En estos casos, no es nada extraño encontrarnos con reservas del derecho de vuelo contempladas en el título constitutivo a favor del promotor o propietario, en cuya virtud, les permitirá en un futuro edificar nuevas plantas. Para ello, será necesario que no se hayan agotado los límites de altura permitidos por la legislación urbanística o bien, que se produzca un aumento de los mismos. De no ser así, el derecho de vuelo deviene nulo.
3- Constitución del derecho de vuelo
Es de vital importancia, a efectos legales, que el derecho de vuelo reservado a favor del promotor haga expresa indicación del número de plantas que se pueden edificar y del plazo máximo dispuesto para la realización de las mismas.
Por lo que refiere al plazo para ejercer el derecho, el Tribunal Supremo anuló en sentencia de 31 de enero de 2001, la limitación de diez años impuesta por el Reglamento Hipotecario. No obstante, ello no indica que podamos hablar de un derecho perpetuo o indefinido. Así se desprende de la Resolución de la Dirección General de Registros y del Notariado, de 18 de noviembre de 2002, en cuyo defecto dispone que no se estaría reservando un derecho real de los configurados en el artículo 16.2 del Reglamento hipotecario, sino que estaríamos ante una sustracción de la facultad dominical que concierne a los propietarios de la finca edificada, susceptible de aprovechar los planeamientos urbanísticos de cada momento.
Finalmente, cabe mencionar la posibilidad de ejercer este derecho de forma reiterada o repetitiva, siempre y cuando, las ordenanzas municipales den lugar a ello. Dicho de otra forma, siempre que se esté en plazo y no se haya producido un agotamiento del número de plantas a edificar, el promotor reservista podrá ejercer el derecho de vuelo de forma fraccionado o en varias fases.

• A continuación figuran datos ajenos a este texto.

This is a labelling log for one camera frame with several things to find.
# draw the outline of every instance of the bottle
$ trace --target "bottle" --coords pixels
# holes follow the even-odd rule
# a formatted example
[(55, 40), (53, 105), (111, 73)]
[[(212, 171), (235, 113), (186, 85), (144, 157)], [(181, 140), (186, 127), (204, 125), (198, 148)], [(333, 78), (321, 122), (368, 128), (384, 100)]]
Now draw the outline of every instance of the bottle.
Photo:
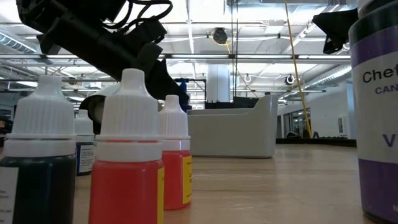
[(362, 209), (398, 223), (398, 1), (358, 1), (349, 30)]
[(76, 134), (76, 175), (91, 174), (94, 163), (93, 121), (89, 119), (87, 110), (79, 110), (75, 118)]
[(178, 96), (168, 95), (159, 112), (162, 160), (165, 166), (164, 208), (180, 209), (191, 203), (192, 155), (188, 135), (188, 116)]
[(18, 101), (0, 161), (0, 223), (72, 224), (73, 119), (60, 77), (40, 76), (37, 89)]
[(96, 139), (89, 224), (163, 224), (159, 115), (143, 71), (123, 70), (119, 89), (105, 99)]

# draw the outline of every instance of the purple label
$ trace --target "purple label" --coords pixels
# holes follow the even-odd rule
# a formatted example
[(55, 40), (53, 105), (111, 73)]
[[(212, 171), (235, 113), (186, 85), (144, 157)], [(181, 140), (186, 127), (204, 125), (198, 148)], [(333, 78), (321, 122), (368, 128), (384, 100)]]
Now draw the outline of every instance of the purple label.
[(389, 27), (360, 40), (351, 47), (351, 67), (398, 51), (398, 26)]
[(398, 223), (398, 164), (359, 159), (362, 209)]

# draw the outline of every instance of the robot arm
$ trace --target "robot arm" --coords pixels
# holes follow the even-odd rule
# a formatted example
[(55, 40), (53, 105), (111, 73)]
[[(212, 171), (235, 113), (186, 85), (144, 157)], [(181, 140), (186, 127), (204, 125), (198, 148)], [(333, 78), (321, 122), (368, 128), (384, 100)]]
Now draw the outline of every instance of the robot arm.
[[(126, 0), (17, 0), (17, 6), (22, 23), (43, 33), (37, 38), (44, 54), (58, 54), (63, 47), (115, 80), (121, 79), (125, 68), (141, 69), (154, 98), (164, 100), (173, 94), (181, 103), (187, 102), (188, 95), (169, 76), (165, 60), (157, 59), (162, 52), (157, 43), (167, 33), (159, 19), (172, 10), (172, 3), (128, 1), (125, 18), (115, 25), (103, 21), (114, 21)], [(133, 4), (145, 7), (127, 24)], [(153, 4), (168, 4), (169, 8), (158, 16), (141, 18)]]

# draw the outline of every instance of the red liquid
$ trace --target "red liquid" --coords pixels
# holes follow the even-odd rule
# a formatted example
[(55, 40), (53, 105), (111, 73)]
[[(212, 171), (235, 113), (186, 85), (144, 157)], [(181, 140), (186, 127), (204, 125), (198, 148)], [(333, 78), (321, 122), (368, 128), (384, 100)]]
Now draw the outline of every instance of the red liquid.
[[(95, 161), (89, 224), (162, 224), (163, 173), (158, 174), (163, 167), (161, 160)], [(162, 187), (159, 198), (158, 186)]]
[(191, 204), (190, 195), (189, 202), (183, 203), (183, 157), (189, 156), (190, 151), (163, 151), (165, 210), (180, 209)]

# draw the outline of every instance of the ceiling
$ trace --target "ceiling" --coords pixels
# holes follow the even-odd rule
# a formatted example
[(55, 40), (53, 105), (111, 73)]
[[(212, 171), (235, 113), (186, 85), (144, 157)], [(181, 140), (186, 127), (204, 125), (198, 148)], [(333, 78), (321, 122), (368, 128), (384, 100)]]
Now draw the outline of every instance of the ceiling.
[[(234, 11), (234, 24), (231, 25), (231, 8), (225, 5), (223, 0), (172, 0), (174, 8), (172, 12), (163, 18), (161, 22), (168, 34), (159, 44), (163, 48), (163, 54), (249, 54), (249, 55), (291, 55), (289, 42), (289, 29), (285, 14), (283, 0), (268, 0), (260, 3), (261, 0), (240, 0), (238, 13)], [(314, 24), (312, 17), (321, 12), (344, 11), (355, 7), (355, 0), (289, 0), (289, 19), (291, 22), (294, 50), (297, 55), (320, 55), (323, 51), (325, 34)], [(13, 39), (26, 44), (39, 52), (39, 43), (35, 39), (36, 30), (31, 29), (19, 20), (15, 0), (2, 0), (0, 2), (0, 34), (6, 34)], [(159, 14), (165, 6), (152, 6), (144, 14), (144, 17)], [(134, 6), (130, 20), (135, 18), (141, 6)], [(127, 11), (125, 5), (116, 21), (124, 17)], [(228, 42), (232, 44), (218, 45), (211, 38), (211, 33), (216, 27), (224, 27), (228, 35)], [(0, 44), (0, 54), (21, 54), (10, 47)], [(70, 54), (62, 49), (60, 54)], [(338, 52), (339, 55), (349, 55), (349, 50)], [(42, 75), (46, 72), (54, 75), (61, 75), (65, 78), (77, 77), (85, 79), (106, 80), (110, 77), (98, 71), (95, 67), (89, 66), (78, 58), (54, 59), (51, 67), (37, 63), (35, 60), (21, 58), (0, 59), (18, 67), (31, 71), (34, 75)], [(227, 63), (232, 71), (232, 62), (224, 60), (195, 60), (194, 58), (167, 59), (168, 71), (173, 78), (205, 78), (207, 65), (209, 63)], [(310, 82), (325, 72), (341, 65), (339, 60), (313, 60), (297, 64), (297, 71), (300, 80)], [(291, 89), (286, 86), (284, 79), (289, 74), (294, 74), (293, 61), (279, 60), (238, 60), (238, 71), (242, 77), (250, 77), (247, 87), (240, 78), (239, 89)], [(3, 79), (15, 78), (0, 71)], [(21, 76), (21, 78), (32, 78), (34, 76)], [(8, 88), (7, 83), (0, 88)], [(100, 88), (112, 84), (111, 82), (95, 84)], [(29, 88), (30, 86), (20, 83), (13, 83), (13, 88)], [(90, 84), (71, 83), (65, 88), (90, 88)], [(189, 83), (188, 88), (198, 89), (197, 84)], [(194, 91), (192, 98), (203, 98), (203, 93)]]

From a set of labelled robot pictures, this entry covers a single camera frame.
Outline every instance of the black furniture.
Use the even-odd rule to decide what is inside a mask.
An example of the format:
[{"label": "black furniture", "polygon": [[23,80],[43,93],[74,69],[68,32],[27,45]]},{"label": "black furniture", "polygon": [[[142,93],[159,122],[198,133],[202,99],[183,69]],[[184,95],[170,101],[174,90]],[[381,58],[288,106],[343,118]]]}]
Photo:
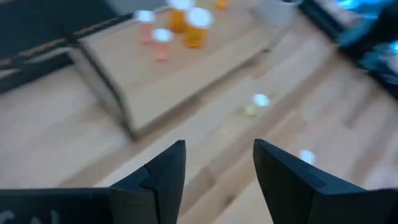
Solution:
[{"label": "black furniture", "polygon": [[78,39],[131,15],[117,15],[103,0],[4,0],[0,3],[0,94],[72,64],[67,53],[46,60],[32,58],[60,47],[68,37]]},{"label": "black furniture", "polygon": [[[362,29],[362,27],[346,27],[345,24],[339,22],[331,15],[317,0],[303,0],[299,9],[316,25],[318,26],[331,40],[339,43],[340,35],[350,29]],[[353,45],[342,46],[341,52],[347,56],[357,66],[365,68],[367,74],[375,79],[388,93],[398,100],[398,74],[391,70],[384,62],[379,60],[380,52],[368,52],[366,58],[359,58],[362,55],[363,49],[367,49],[366,45],[369,43],[368,38],[363,35],[361,40],[356,41]]]},{"label": "black furniture", "polygon": [[174,224],[185,180],[185,141],[108,188],[0,190],[0,224]]},{"label": "black furniture", "polygon": [[398,223],[398,189],[364,190],[261,139],[253,158],[274,224]]}]

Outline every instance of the wooden floor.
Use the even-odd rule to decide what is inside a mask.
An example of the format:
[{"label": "wooden floor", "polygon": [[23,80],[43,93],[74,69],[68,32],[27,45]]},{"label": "wooden floor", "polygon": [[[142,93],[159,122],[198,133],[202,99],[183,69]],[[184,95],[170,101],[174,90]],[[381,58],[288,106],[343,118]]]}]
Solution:
[{"label": "wooden floor", "polygon": [[[311,150],[315,166],[367,189],[398,185],[397,103],[303,17],[271,53],[191,99],[139,143],[68,69],[74,75],[0,97],[0,187],[107,186],[185,139],[179,223],[272,223],[252,163],[255,138],[296,156]],[[242,108],[253,93],[271,104],[249,118]]]}]

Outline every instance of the wooden table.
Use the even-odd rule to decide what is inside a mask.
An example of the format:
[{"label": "wooden table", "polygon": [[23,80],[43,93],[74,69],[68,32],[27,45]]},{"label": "wooden table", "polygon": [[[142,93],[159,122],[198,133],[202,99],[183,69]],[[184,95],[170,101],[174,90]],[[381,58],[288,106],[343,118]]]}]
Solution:
[{"label": "wooden table", "polygon": [[[277,28],[257,20],[252,7],[251,2],[235,0],[228,11],[214,9],[215,23],[207,45],[189,49],[183,44],[184,36],[176,35],[168,62],[157,62],[153,46],[141,44],[135,21],[81,40],[98,69],[89,68],[84,57],[74,58],[85,67],[83,73],[89,84],[97,89],[112,114],[119,121],[125,119],[128,129],[137,134],[267,48]],[[155,26],[167,27],[168,14],[168,10],[160,12]],[[101,90],[106,85],[98,87],[98,72],[102,81],[109,81],[117,97]]]}]

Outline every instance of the orange pill bottle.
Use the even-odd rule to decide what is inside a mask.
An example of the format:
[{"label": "orange pill bottle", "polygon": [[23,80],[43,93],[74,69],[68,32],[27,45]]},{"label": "orange pill bottle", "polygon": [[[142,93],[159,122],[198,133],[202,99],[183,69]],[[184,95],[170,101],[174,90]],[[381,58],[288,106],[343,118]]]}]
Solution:
[{"label": "orange pill bottle", "polygon": [[187,47],[198,49],[205,45],[208,37],[208,29],[213,23],[213,15],[207,9],[195,7],[185,17],[187,32],[185,43]]},{"label": "orange pill bottle", "polygon": [[229,7],[229,0],[217,0],[216,7],[221,10],[225,10]]},{"label": "orange pill bottle", "polygon": [[185,15],[186,12],[194,6],[194,4],[194,0],[169,0],[169,26],[171,31],[175,33],[185,32],[185,29],[187,28]]}]

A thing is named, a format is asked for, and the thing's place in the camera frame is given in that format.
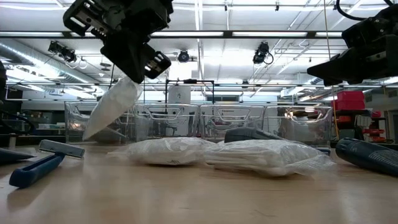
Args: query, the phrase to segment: gray object
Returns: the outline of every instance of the gray object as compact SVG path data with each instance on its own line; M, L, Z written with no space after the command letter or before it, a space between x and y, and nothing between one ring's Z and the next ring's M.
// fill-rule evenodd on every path
M85 150L80 147L50 140L42 140L39 144L39 150L53 153L61 153L66 156L73 156L80 159L83 158L85 154Z
M281 138L279 136L276 136L275 134L271 134L265 131L261 131L256 128L247 128L247 127L242 127L242 128L233 128L227 130L225 134L225 143L228 142L235 142L235 141L244 141L244 140L286 140L284 138Z

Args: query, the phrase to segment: white container
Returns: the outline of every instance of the white container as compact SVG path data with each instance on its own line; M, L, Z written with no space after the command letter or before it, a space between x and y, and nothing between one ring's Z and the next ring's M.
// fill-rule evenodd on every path
M136 104L133 109L136 141L196 137L198 112L196 105Z
M220 142L231 128L262 129L264 106L202 105L200 106L200 135L207 141Z
M102 131L83 141L90 114L97 103L65 102L65 137L69 144L127 144L133 140L131 110Z
M268 106L264 130L314 147L330 147L332 109L328 106Z

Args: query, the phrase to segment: security camera
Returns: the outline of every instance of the security camera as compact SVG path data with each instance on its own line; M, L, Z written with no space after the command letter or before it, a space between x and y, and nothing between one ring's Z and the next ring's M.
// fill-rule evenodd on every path
M178 55L178 61L181 63L189 61L189 54L187 50L181 50L180 54Z

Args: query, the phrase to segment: plastic wrap
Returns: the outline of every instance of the plastic wrap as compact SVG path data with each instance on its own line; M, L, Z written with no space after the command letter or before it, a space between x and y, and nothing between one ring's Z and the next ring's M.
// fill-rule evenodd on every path
M134 105L141 93L142 87L129 77L120 79L95 106L83 134L83 140L92 137L120 117Z
M285 140L247 140L207 146L205 161L216 169L254 170L270 176L316 175L335 168L335 163L324 153Z
M213 144L200 138L152 139L130 144L112 154L127 155L137 163L177 166L202 161L204 146Z

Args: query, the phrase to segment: ceiling beam
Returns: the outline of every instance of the ceiling beam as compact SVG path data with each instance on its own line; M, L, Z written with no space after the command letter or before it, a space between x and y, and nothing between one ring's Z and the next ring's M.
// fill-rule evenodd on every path
M329 39L341 39L341 31L329 31ZM154 32L152 39L307 39L325 40L324 30L168 30ZM97 39L70 31L0 31L0 39Z

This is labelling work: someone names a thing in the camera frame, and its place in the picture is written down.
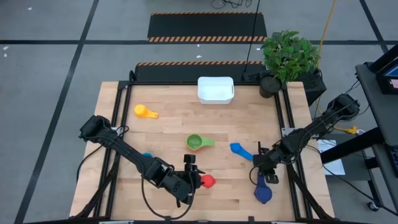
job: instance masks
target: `white container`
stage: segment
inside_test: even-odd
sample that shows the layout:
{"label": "white container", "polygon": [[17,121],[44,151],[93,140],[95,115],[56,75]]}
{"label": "white container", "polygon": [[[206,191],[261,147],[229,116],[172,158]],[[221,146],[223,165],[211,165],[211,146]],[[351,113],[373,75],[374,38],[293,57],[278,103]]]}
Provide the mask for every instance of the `white container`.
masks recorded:
{"label": "white container", "polygon": [[198,97],[201,104],[228,104],[234,98],[234,80],[231,77],[200,77]]}

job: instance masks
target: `red object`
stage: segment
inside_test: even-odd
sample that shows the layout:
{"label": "red object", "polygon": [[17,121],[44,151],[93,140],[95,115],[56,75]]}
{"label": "red object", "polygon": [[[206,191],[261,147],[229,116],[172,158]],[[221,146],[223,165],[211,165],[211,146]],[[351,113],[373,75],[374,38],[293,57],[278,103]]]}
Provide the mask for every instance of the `red object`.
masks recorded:
{"label": "red object", "polygon": [[202,186],[206,187],[207,189],[209,189],[216,183],[216,179],[214,179],[214,177],[212,177],[211,175],[203,175],[201,177],[201,181],[204,182]]}

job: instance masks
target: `green leaves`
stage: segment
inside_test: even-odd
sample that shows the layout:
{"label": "green leaves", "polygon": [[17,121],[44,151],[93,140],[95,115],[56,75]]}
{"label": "green leaves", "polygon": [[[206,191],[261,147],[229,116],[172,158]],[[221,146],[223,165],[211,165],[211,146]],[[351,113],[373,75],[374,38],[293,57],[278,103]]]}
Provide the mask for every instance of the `green leaves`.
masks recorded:
{"label": "green leaves", "polygon": [[320,58],[318,47],[313,47],[307,39],[296,37],[298,33],[294,30],[275,32],[261,47],[264,65],[283,83],[294,81],[299,74],[315,68]]}

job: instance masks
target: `cable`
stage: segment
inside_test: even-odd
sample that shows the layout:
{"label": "cable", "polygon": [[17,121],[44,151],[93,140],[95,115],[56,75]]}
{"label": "cable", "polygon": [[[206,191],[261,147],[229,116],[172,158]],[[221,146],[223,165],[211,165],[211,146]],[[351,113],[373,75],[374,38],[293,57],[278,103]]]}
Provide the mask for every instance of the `cable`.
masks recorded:
{"label": "cable", "polygon": [[359,114],[357,114],[356,116],[359,116],[359,115],[364,114],[364,113],[369,109],[369,106],[370,106],[370,105],[368,105],[368,107],[366,107],[366,109],[365,109],[362,113],[359,113]]}
{"label": "cable", "polygon": [[250,180],[250,182],[251,182],[252,184],[254,184],[254,185],[256,185],[256,186],[258,185],[258,183],[254,183],[253,179],[251,178],[251,172],[252,172],[255,168],[258,168],[259,166],[261,166],[262,164],[264,164],[264,163],[262,162],[262,163],[258,164],[257,166],[252,167],[252,168],[250,169],[250,172],[249,172],[249,180]]}
{"label": "cable", "polygon": [[319,109],[319,101],[321,101],[321,97],[322,97],[322,95],[320,95],[318,97],[318,99],[317,99],[317,107],[315,108],[315,113],[313,115],[313,119],[317,118],[317,112],[318,111],[321,112],[320,109]]}
{"label": "cable", "polygon": [[[212,0],[212,2],[210,4],[214,9],[221,9],[226,6],[226,3],[230,3],[231,7],[233,9],[236,9],[239,6],[243,5],[243,0],[239,0],[238,2],[232,2],[230,0]],[[252,3],[252,0],[246,0],[244,5],[246,7],[249,7],[251,5],[251,3]]]}
{"label": "cable", "polygon": [[[123,132],[122,132],[121,134],[119,134],[119,136],[122,135],[122,134],[125,134],[126,132],[128,132],[128,131],[130,130],[129,126],[120,126],[120,127],[118,127],[118,128],[116,129],[116,132],[119,130],[119,128],[124,128],[124,129],[123,129]],[[91,153],[89,153],[89,154],[80,162],[79,166],[77,167],[77,172],[76,172],[76,183],[77,183],[78,180],[79,180],[79,173],[80,173],[80,169],[81,169],[81,166],[83,165],[83,163],[84,163],[90,156],[92,156],[94,153],[98,152],[98,150],[101,149],[101,147],[102,147],[102,146],[99,146],[99,147],[96,148],[94,151],[92,151]]]}
{"label": "cable", "polygon": [[[325,143],[325,144],[328,144],[328,145],[331,145],[331,146],[337,146],[337,144],[329,143],[329,140],[327,140],[327,139],[320,138],[320,140],[322,140],[322,142]],[[351,153],[350,155],[359,156],[359,157],[363,157],[363,158],[367,158],[367,159],[373,158],[371,156],[358,155],[358,154],[355,154],[355,152]]]}
{"label": "cable", "polygon": [[[92,138],[87,138],[87,139],[96,139],[96,140],[98,140],[98,139],[107,139],[107,140],[109,140],[109,141],[111,141],[111,144],[109,144],[108,145],[108,147],[110,147],[111,145],[113,145],[113,144],[117,144],[119,147],[123,147],[122,145],[120,145],[120,143],[118,143],[118,142],[116,142],[116,140],[117,140],[117,138],[116,139],[111,139],[111,138],[108,138],[108,137],[105,137],[105,136],[97,136],[97,137],[92,137]],[[146,172],[146,170],[144,170],[144,165],[143,165],[143,163],[139,160],[139,159],[137,159],[133,154],[131,154],[131,156],[132,157],[134,157],[135,159],[136,159],[136,161],[138,161],[138,163],[139,163],[139,165],[141,166],[141,171],[142,171],[142,173],[144,174],[145,172]],[[188,205],[188,208],[181,214],[181,215],[179,215],[179,216],[177,216],[177,217],[166,217],[166,216],[164,216],[164,215],[161,215],[161,214],[159,214],[159,213],[157,213],[150,205],[149,205],[149,203],[148,203],[148,201],[147,201],[147,199],[146,199],[146,196],[145,196],[145,190],[144,190],[144,175],[141,175],[141,194],[142,194],[142,198],[144,199],[144,202],[145,202],[145,204],[146,204],[146,206],[147,206],[147,208],[154,214],[154,215],[156,215],[156,216],[158,216],[158,217],[160,217],[160,218],[163,218],[163,219],[169,219],[169,220],[178,220],[178,219],[180,219],[180,218],[182,218],[184,215],[186,215],[188,212],[189,212],[189,210],[191,209],[191,206],[192,206],[192,204],[193,204],[193,192],[195,191],[195,189],[193,188],[193,180],[192,180],[192,176],[190,175],[190,174],[188,174],[188,176],[189,176],[189,179],[190,179],[190,182],[191,182],[191,188],[192,188],[192,199],[191,199],[191,202],[189,203],[189,205]]]}
{"label": "cable", "polygon": [[303,148],[304,148],[304,147],[301,147],[301,145],[302,145],[303,140],[305,139],[306,135],[307,135],[307,134],[311,134],[311,132],[312,132],[315,128],[319,127],[319,125],[323,124],[324,121],[326,121],[327,119],[331,118],[333,115],[339,113],[340,111],[343,111],[345,108],[349,107],[351,104],[353,104],[353,103],[355,103],[355,102],[357,102],[357,101],[356,101],[356,100],[355,100],[355,101],[352,101],[352,102],[349,103],[348,105],[342,107],[342,109],[339,109],[338,111],[335,111],[334,113],[332,113],[331,115],[329,115],[327,118],[325,118],[323,121],[321,121],[319,124],[315,125],[311,130],[308,130],[308,131],[303,135],[302,139],[300,140],[300,143],[298,144],[298,148],[301,148],[301,149],[298,150],[296,154],[289,156],[288,159],[290,159],[290,161],[286,162],[286,161],[281,160],[280,162],[281,162],[282,164],[285,164],[285,165],[289,165],[289,164],[295,163],[296,160],[299,158],[298,155],[303,151]]}
{"label": "cable", "polygon": [[92,156],[94,153],[98,152],[99,149],[101,149],[102,146],[99,146],[98,148],[96,148],[94,151],[92,151],[90,154],[88,154],[79,164],[79,166],[77,167],[77,173],[76,173],[76,183],[79,180],[79,173],[80,173],[80,168],[83,165],[83,163],[86,161],[87,158],[89,158],[90,156]]}
{"label": "cable", "polygon": [[161,214],[157,213],[157,212],[149,205],[149,203],[148,203],[148,201],[147,201],[147,198],[146,198],[146,196],[145,196],[145,190],[144,190],[144,176],[142,175],[142,176],[141,176],[141,193],[142,193],[142,198],[144,199],[144,202],[145,202],[145,204],[147,205],[148,209],[149,209],[154,215],[156,215],[157,217],[160,217],[160,218],[163,218],[163,219],[169,219],[169,220],[178,220],[178,219],[182,218],[184,215],[186,215],[186,214],[189,212],[189,210],[191,209],[191,207],[192,207],[192,204],[193,204],[193,191],[194,191],[194,189],[193,189],[193,180],[192,180],[191,174],[188,174],[188,176],[189,176],[189,179],[190,179],[190,182],[191,182],[191,187],[192,187],[192,200],[191,200],[190,203],[188,204],[188,208],[187,208],[181,215],[179,215],[179,216],[177,216],[177,217],[166,217],[166,216],[164,216],[164,215],[161,215]]}
{"label": "cable", "polygon": [[[319,154],[321,154],[321,152],[320,152],[317,148],[315,148],[315,147],[313,147],[313,146],[309,146],[309,145],[307,145],[307,146],[310,147],[310,148],[312,148],[314,151],[317,151]],[[328,168],[326,168],[324,164],[322,164],[322,166],[323,166],[323,168],[325,168],[325,170],[327,170],[331,175],[333,175],[333,176],[339,178],[341,181],[343,181],[344,183],[348,184],[349,186],[351,186],[352,188],[354,188],[356,191],[358,191],[361,195],[363,195],[363,196],[367,197],[368,199],[370,199],[372,202],[374,202],[374,203],[376,204],[377,207],[383,208],[383,209],[386,210],[387,212],[389,212],[389,213],[391,213],[391,214],[393,214],[393,215],[395,215],[395,216],[398,217],[398,213],[397,213],[397,212],[394,212],[394,211],[391,210],[390,208],[385,207],[383,204],[381,204],[380,202],[374,200],[372,197],[370,197],[369,195],[367,195],[366,193],[364,193],[362,190],[359,190],[357,187],[355,187],[353,184],[351,184],[350,182],[348,182],[348,181],[345,180],[344,178],[339,177],[338,175],[334,174],[332,171],[330,171]]]}
{"label": "cable", "polygon": [[349,93],[351,90],[353,90],[353,89],[355,89],[356,87],[358,87],[358,86],[360,85],[360,83],[359,83],[356,87],[354,87],[355,84],[357,84],[357,82],[359,82],[359,80],[357,80],[356,82],[354,82],[354,84],[351,86],[351,88],[350,88],[349,90],[347,90],[344,94],[347,94],[347,93]]}
{"label": "cable", "polygon": [[[319,51],[318,51],[318,55],[319,56],[321,56],[323,41],[325,40],[326,32],[328,31],[329,23],[330,23],[331,17],[333,16],[335,8],[336,8],[336,0],[333,0],[333,4],[331,5],[331,9],[330,9],[330,12],[329,12],[329,17],[328,17],[328,20],[326,21],[326,25],[325,25],[325,28],[323,30],[322,38],[321,38],[321,41],[319,43]],[[317,61],[317,67],[318,68],[320,67],[319,61],[320,61],[320,59],[318,59],[318,61]],[[319,107],[317,107],[317,110],[319,111],[320,114],[322,114],[322,111],[321,111],[321,109]]]}
{"label": "cable", "polygon": [[248,68],[249,56],[250,56],[251,46],[252,46],[252,44],[253,44],[253,37],[254,37],[254,31],[255,31],[255,29],[256,29],[256,20],[257,20],[257,14],[258,14],[258,12],[259,12],[259,7],[260,7],[260,0],[258,0],[258,2],[257,2],[257,9],[256,9],[256,15],[254,16],[253,30],[252,30],[252,32],[251,32],[251,38],[250,38],[250,45],[249,45],[248,57],[247,57],[247,59],[246,59],[245,65],[244,65],[244,70],[243,70],[242,76],[244,75],[244,73],[246,72],[246,69]]}

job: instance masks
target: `yellow black striped tape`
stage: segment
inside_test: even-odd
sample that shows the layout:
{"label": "yellow black striped tape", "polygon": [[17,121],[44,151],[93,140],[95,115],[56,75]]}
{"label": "yellow black striped tape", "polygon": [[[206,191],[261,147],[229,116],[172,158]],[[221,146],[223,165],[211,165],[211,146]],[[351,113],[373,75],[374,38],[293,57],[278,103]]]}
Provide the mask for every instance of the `yellow black striped tape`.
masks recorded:
{"label": "yellow black striped tape", "polygon": [[[246,61],[234,62],[140,62],[137,66],[151,65],[243,65]],[[249,65],[261,65],[262,61],[248,61]]]}
{"label": "yellow black striped tape", "polygon": [[150,15],[193,15],[193,14],[255,14],[256,12],[154,12]]}
{"label": "yellow black striped tape", "polygon": [[149,42],[245,42],[265,41],[265,36],[149,37]]}

4- Derribo o destrucción del edificio
¿Qué sucedería en caso de producirse el derribo de un edificio sobre el que se posee un derecho de vuelo vigente y no ejercido? A tenor de lo dispuesto por la escasa doctrina jurisprudencial, podemos concluir que el derecho real de vuelo persiste pese a producirse una destrucción o derribo de la edificación.
5- Conclusiones
La reserva a favor del promotor del derecho de vuelo sobre una determinada edificación debe cumplir con los requisitos de plazo y contenido establecidos por la jurisprudencia para prevenir el abuso de facultad dominical.